En la vida consagrada, los primeros años de plena inserción
en la actividad apostólica representan una fase por sí
misma crítica, marcada por el paso de una vida guiada
y tutelada a una situación de plena responsabilidad operativa.
Es importante que las personas consagradas jóvenes sean
alentadas y acompañadas por un hermano o una hermana
que les ayuden a vivir con plenitud la juventud de su amor y
de su entusiasmo por Cristo.
La fase sucesiva puede presentar el riesgo de la rutina y la
consiguiente tentación de la desilusión por la
escasez de los resultados. Es necesario, pues, ayudar a las
personas consagradas de media edad a revisar, a luz del evangelio
y de la inspiración carismática, su opción
originaria, y a no confundir la totalidad de la entrega con
la totalidad del resultado. Esto permitirá dar nuevo
empuje y nuevas motivaciones a la decisión tomada en
su día. Es la época de la búsqueda de lo
esencial.
En la fase de la edad madura, junto con el crecimiento personal,
puede presentarse el peligro de un cierto individualismo, acompañado
a veces del temor de no estar adecuados a los tiempos, o de
fenómenos de rigidez, de cerrazón, o de relajación.
La formación permanente tiene en este caso la función
de ayudar no sólo a recuperar un tono más alto
de vida espiritual y apostólica, sino también
a descubrir la peculiaridad de esta fase existencial. En efecto,
en ella, una vez purificados algunos aspectos de la personalidad,
el ofrecimiento de sí se eleva a Dios con mayor pureza
y generosidad, y revierte en los hermanos y hermanas de manera
más sosegada y discreta, a la vez que más transparente
y rica de gracia. Es el don y la experiencia de la paternidad
y maternidad espiritual.
La edad avanzada presenta problemas nuevos, que se han de afrontar
previamente con un esmerado programa de apoyo espiritual. El
progresivo alejamiento de la actividad, la enfermedad en algunos
casos o la inactividad forzosa, son una experiencia que puede
ser altamente formativa.
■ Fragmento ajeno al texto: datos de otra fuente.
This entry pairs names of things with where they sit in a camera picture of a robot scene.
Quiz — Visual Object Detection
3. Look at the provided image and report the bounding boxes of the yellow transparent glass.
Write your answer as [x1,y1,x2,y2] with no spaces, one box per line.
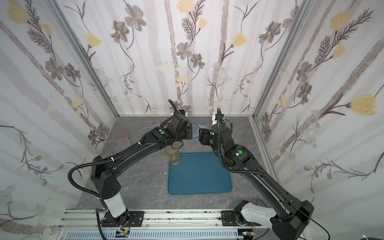
[165,143,180,165]

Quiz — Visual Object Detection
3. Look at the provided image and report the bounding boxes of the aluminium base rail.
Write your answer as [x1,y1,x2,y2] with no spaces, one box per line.
[53,209,277,240]

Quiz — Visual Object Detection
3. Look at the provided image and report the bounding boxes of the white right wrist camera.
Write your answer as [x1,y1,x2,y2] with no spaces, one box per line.
[212,114,220,126]

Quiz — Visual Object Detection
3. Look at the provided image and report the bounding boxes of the pink transparent glass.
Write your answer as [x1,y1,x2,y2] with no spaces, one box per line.
[115,130,131,150]

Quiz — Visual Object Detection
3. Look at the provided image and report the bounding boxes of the blue frosted glass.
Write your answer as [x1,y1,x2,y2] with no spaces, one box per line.
[192,124,201,139]

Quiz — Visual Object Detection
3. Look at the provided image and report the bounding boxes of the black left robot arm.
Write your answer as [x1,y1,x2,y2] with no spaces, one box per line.
[68,100,192,227]

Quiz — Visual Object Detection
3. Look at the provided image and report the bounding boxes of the white slotted cable duct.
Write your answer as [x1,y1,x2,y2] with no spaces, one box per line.
[64,229,244,240]

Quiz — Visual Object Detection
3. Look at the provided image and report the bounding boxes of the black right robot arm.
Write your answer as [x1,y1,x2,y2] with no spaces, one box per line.
[199,109,314,240]

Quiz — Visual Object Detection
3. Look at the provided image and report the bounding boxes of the teal plastic tray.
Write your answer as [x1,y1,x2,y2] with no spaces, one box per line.
[168,152,233,195]
Aunque sea un momento frecuentemente
doloroso, ofrece sin embargo a la persona consagrada anciana
la oportunidad de dejarse plasmar por la experiencia pascual (172),
conformándose a Cristo crucificado que cumple en todo
la voluntad del Padre y se abandona en sus manos hasta encomendarle
el espíritu. Este es un nuevo modo de vivir la consagración,
que no está vinculado a la eficiencia propia de una tarea
de gobierno o de un trabajo apostólico.
Cuando al fin llega el momento de unirse a la hora suprema de
la pasión del Señor, la persona consagrada sabe
que el Padre está llevando a cumplimiento en ella el
misterioso proceso de formación iniciado tiempo atrás.
La muerte será entonces esperada y preparada como acto
de amor supremo y de entrega total de sí mismo.
Es necesario añadir que, independientemente de las varias
etapas de la vida, cada edad puede pasar por situaciones críticas
bien a causa de diversos factores externos —cambio de
lugar o de oficio, dificultad en el trabajo o fracaso apostólico,
incomprensión, marginación, etc.—, bien
por motivos más estrictamente personales, como la enfermedad
física o psíquica, la aridez espiritual, lutos,
problemas de relaciones interpersonales, fuertes tentaciones,
crisis de fe o de identidad, sensación de insignificancia,
u otros semejantes. Cuando la fidelidad resulta más difícil,
es preciso ofrecer a la persona el auxilio de una mayor confianza
y un amor más grande, tanto a nivel personal como comunitario.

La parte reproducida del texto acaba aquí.